Derrida's prolific writings, criticised
by some as obscure and nihilist
, argue that in literature -- but also in fields such as art,
music, architecture -- there are multiple meanings not necessarily
intended or even understood by the creator of the work.
"To 'deconstruct' is to take an idea, institution or value and
understand its mechanisms by removing the cement that makes it up," one
critic has said.
Born in Algeria in 1930 Derrida went to France's celebrated Ecole
Normale Superieur in 1952, then became an assistant professor at Harvard
in the United States and the Sorbonne in Paris.
Throughout his life he taught both in France and in the United States.
Among the influences on his thought were the German philosopher Martin
Heidegger and the psychoanalyst Sigmund Freud.
"(Deconstruction) is in the first instance a philosophical theory and a
theory directed towards the (re)reading of philosophical writings,"
according to John Lye of Brock University in Ontario, Canada.

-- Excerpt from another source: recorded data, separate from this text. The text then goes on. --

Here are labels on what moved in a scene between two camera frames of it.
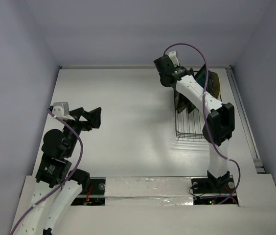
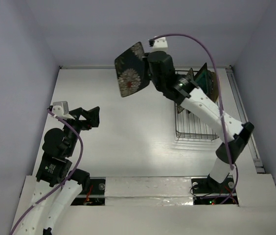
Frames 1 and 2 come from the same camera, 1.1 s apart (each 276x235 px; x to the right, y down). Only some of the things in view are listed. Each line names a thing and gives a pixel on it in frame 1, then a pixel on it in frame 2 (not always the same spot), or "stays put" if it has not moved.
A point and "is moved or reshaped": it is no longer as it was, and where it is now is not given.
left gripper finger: (94, 119) stays put
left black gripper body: (76, 125) stays put
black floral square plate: (181, 103) is moved or reshaped
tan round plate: (216, 85) stays put
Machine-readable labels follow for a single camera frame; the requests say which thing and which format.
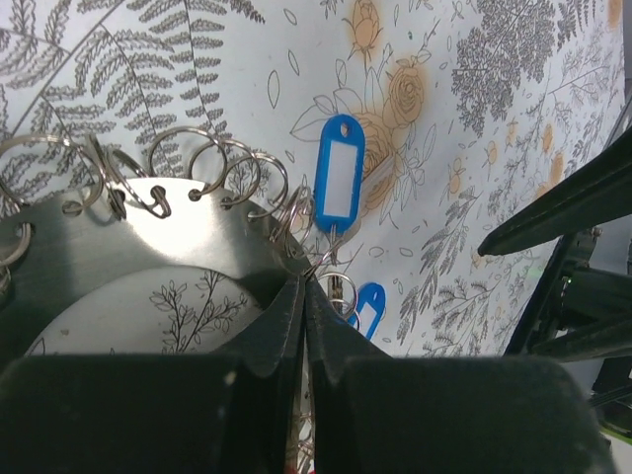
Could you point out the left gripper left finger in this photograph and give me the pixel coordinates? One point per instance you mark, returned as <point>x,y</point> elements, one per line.
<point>228,411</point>

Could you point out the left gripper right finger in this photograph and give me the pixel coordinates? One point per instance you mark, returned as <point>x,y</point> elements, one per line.
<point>375,413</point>

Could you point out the blue key tag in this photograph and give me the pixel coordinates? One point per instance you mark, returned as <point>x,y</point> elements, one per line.
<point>370,308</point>
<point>338,175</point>

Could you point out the floral patterned table mat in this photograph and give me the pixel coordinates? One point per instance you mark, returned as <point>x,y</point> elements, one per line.
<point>471,110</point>

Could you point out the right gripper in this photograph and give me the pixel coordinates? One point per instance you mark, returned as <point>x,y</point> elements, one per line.
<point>580,311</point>

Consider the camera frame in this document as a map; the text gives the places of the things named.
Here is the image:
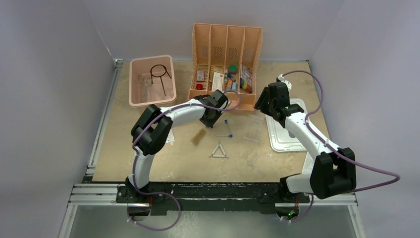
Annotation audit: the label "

"Its impact on literature is based in part on the fact that
deconstruction sees all writing as a complex historical, cultural process
rooted in the relations of texts to each other and in the institutions and
conventions of writing," said Brock.
Deconstructivism is also known for the "intensity of its sense that
human knowledge is not as controllable or as cogent as Western thought
would have it and that language operates in subtle and often contradictory
ways, so that certainty will always elude us."
Derrida was not always appreciated by fellow
academics. When Britain's Cambridge University planned to award him an
honorary degree in 1992 many staff protested and his writings were
denounced as "absurd doctrines
that
deny the distinction between reality and fiction."
In the end his degree was approved by 336 votes to 204.
In 1981 the Czech authorities put him in prison for several days
because of his public backing for the intellectuals who had published
Charter 77, calling for greater freedom.
Married to a psychoanalyst, he was a grandfather. He had a child with
Sylviane Agacinski, now married to former socialist leader Lionel Jospin,
of whom he was a political ally during the 1995 presidential election.